■ **What to do**:
Check each line below for the word "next" and give the number of lines that have it, nothing more.

■ **Collected data**:
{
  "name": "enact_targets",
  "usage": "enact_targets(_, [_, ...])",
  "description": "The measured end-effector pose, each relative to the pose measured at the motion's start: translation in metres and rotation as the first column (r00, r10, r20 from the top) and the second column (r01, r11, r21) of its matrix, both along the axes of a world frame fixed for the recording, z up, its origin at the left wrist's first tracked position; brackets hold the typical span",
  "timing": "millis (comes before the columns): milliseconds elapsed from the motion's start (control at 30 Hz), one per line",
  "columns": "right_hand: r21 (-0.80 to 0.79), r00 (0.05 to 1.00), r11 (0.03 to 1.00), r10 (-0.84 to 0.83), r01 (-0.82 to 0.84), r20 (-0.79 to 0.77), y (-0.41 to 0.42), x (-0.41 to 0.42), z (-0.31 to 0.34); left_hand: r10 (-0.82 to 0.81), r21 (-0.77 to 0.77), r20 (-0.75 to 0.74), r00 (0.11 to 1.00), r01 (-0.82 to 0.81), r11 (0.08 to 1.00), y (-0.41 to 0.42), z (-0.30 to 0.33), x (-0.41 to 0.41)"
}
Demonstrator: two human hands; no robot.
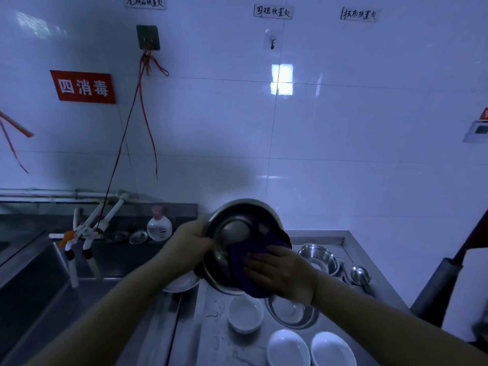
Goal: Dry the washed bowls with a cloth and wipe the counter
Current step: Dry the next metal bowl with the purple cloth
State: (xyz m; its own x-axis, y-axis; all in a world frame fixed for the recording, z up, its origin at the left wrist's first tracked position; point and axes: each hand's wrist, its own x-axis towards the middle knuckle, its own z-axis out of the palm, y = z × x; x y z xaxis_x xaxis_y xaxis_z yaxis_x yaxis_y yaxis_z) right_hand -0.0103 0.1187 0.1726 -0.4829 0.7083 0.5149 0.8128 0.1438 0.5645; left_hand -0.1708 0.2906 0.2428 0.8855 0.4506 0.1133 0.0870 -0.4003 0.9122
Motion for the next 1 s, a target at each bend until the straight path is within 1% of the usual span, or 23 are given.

■ **Exercise output**:
2